Aber hat das Projekt "Generationenrente" mit anschließendem "Standardvorsorgeprodukt" Aussicht auf Realisierung?

Leider muss man dies bejahen, wenn die CDU/CSU die Regierungsmacht behalten. Die direkt profitierenden Finanzkonzerne haben ihre Propaganda- und Lobbyabteilungen rechtzeitig positioniert, um Öffentlichkeit und Politik zu bearbeiten.

Das Boulevardblatt Bild titelte im Januar 2020:

BILD weiß schon jetzt - die Christsozialen planen einen echten Renten-Hammer, der für mehr Generationengerechtigkeit sorgen soll. Und zwar von Geburt an.

Andere Medien stimmten ein, oder berichteten "neutral". Verbraucherzentralen trommelten schon seit Langem für Rentenanlagen in Aktienfonds und begrüßten die CSU-Initiative.

Ein Garant für das Megaprojekt wäre Friedrich Merz, der als künftiger Finanz- und/oder Wirtschaftsminister gehandelt wird. Er war bis März letzten Jahres Chef-Lobbyist des weltgrößten Vermögensverwalters in Deutschland. Black Rock verwaltet 6,8 Billionen US Dollar.

Seine rentenpolitischen Ziele sind eindeutig an den Interessen der Finanzindustrie ausgerichtet. Einige Aussagen aus den vergangenen drei Jahren:

Ich bin (…) heute auch der Auffassung, dass der Gesetzgeber eine Verpflichtung zur privaten, kapitalmarktorientierten Vorsorge für das Alter ernsthaft prüfen sollte, in welcher Form auch immer. (…)
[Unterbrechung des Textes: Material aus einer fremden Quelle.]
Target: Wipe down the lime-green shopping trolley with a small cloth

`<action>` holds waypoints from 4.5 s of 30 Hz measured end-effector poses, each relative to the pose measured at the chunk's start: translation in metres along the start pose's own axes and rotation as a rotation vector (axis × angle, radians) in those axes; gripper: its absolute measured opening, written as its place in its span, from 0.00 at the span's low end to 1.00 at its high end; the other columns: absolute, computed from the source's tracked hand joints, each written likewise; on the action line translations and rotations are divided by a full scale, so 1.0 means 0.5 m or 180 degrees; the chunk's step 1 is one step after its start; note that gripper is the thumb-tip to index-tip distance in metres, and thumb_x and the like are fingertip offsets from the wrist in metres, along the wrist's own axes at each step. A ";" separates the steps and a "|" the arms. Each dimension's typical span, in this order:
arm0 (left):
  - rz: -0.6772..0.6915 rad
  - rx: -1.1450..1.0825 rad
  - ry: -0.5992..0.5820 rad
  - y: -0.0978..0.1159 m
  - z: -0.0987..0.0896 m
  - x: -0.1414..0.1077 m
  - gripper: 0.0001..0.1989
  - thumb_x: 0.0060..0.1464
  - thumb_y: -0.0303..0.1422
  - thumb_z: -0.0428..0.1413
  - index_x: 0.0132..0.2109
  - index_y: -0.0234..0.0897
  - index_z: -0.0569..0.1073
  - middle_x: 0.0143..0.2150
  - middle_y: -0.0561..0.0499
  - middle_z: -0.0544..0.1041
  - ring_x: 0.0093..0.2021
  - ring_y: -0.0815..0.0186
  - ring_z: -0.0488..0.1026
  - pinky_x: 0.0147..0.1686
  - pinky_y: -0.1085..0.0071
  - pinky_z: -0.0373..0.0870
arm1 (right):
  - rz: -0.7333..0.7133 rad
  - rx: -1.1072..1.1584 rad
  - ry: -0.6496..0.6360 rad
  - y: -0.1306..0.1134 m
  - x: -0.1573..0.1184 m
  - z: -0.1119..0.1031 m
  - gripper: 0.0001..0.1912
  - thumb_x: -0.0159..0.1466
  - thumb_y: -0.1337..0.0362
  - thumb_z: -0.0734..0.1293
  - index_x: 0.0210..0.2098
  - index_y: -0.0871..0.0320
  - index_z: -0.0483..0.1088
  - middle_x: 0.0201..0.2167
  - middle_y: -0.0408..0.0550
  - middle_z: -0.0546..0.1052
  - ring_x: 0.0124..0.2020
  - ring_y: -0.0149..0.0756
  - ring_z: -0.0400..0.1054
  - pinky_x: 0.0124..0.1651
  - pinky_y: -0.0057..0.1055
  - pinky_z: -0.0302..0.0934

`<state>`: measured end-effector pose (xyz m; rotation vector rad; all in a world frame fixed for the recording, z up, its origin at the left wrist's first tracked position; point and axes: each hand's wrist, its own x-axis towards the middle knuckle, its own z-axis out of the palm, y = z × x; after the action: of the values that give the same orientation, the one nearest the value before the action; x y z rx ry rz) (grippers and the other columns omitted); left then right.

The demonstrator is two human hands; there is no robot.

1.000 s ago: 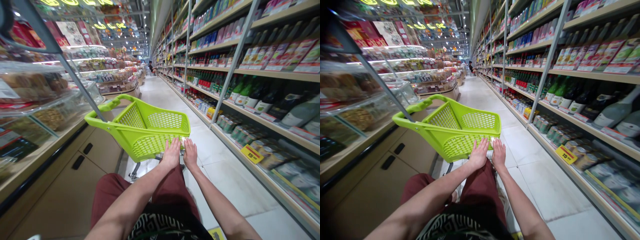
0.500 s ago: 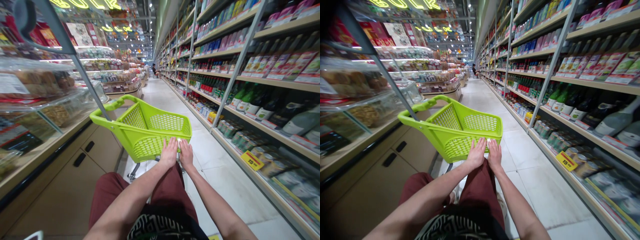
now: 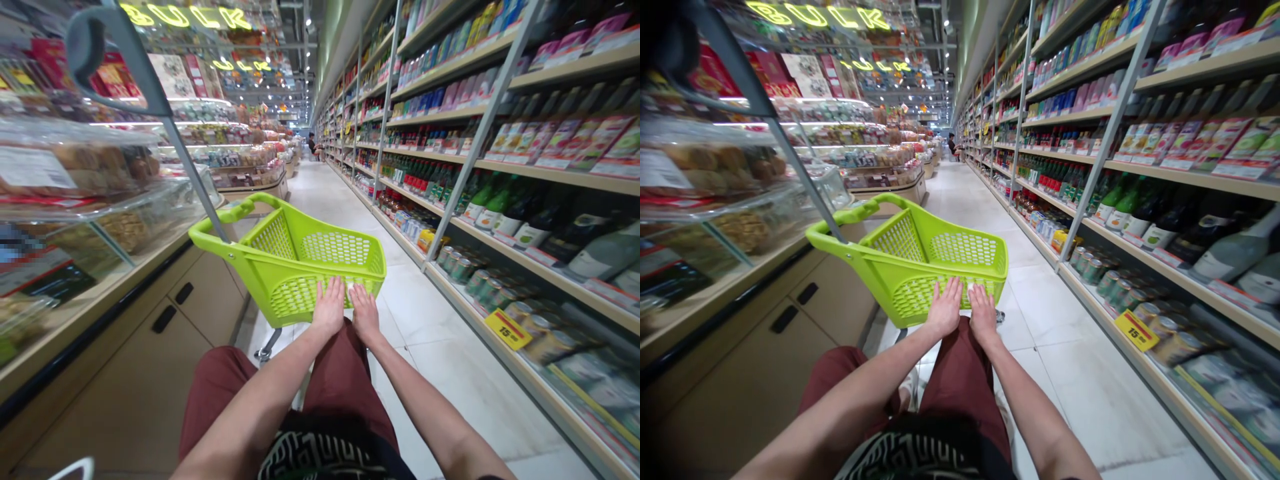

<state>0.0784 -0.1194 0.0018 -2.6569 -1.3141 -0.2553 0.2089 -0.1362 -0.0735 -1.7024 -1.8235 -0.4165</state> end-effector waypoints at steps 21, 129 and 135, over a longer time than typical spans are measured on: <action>-0.0464 0.0220 0.0102 -0.100 0.002 -0.032 0.29 0.51 0.26 0.41 0.62 0.28 0.51 0.65 0.41 0.46 0.65 0.57 0.40 0.60 0.49 0.34 | -0.0366 0.0252 0.0511 -0.096 0.096 -0.027 0.27 0.59 0.76 0.52 0.57 0.59 0.57 0.59 0.51 0.58 0.63 0.35 0.42 0.61 0.42 0.40; -0.1831 0.0452 0.0432 -0.437 -0.057 -0.166 0.30 0.51 0.27 0.42 0.62 0.29 0.50 0.65 0.42 0.45 0.65 0.57 0.40 0.59 0.48 0.34 | -0.2203 0.0268 -0.0590 -0.445 0.291 0.031 0.25 0.61 0.75 0.52 0.58 0.63 0.56 0.61 0.52 0.53 0.63 0.40 0.41 0.61 0.44 0.43; -0.2031 0.0535 0.0377 -0.462 -0.077 -0.163 0.33 0.48 0.26 0.43 0.62 0.27 0.49 0.65 0.41 0.44 0.65 0.57 0.39 0.59 0.47 0.36 | -0.2113 0.0225 -0.0422 -0.492 0.364 0.015 0.26 0.62 0.76 0.51 0.59 0.61 0.54 0.62 0.52 0.52 0.64 0.40 0.40 0.61 0.46 0.41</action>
<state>-0.1577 -0.0522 0.0379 -1.9837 -2.0001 -0.3509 -0.0320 -0.0195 0.0747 -1.0590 -2.4516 -0.5018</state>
Es ist uns allen klar, dass die gesetzliche Rentenversicherung in Zukunft nur eine Basisabsicherung sein kann. Sie wird den Lebensstandard im Alter nicht sichern.

Deutschland muss zur privaten Altersvorsorge aber gerade den Aktienbesitz fördern, so Merz weiter, und die "zusätzliche betriebliche Altersversorgung (müsse) als Ultima Ratio auch gesetzlich verpflichtend" gemacht werden.

Das Billionen-Wahlversprechen der CDU/CSU ist ein Versprechen an die Finanzkonzerne. Die riesigen Pensionsfonds sind Finanzpolitik pur, mit Sozialpolitik haben sie nichts, aber auch gar nichts zu tun.

Zur Finanzierung der Altersversorgung der demnächst in Rente gehenden geburtenstarken Jahrgänge werden sie keinen Beitrag leisten. Im Gegenteil: das Zwangssparen verhindert die angemessene Altersversorgung. Es ist sozialpolitisch totes Kapital mit toxischen Nebenwirkungen.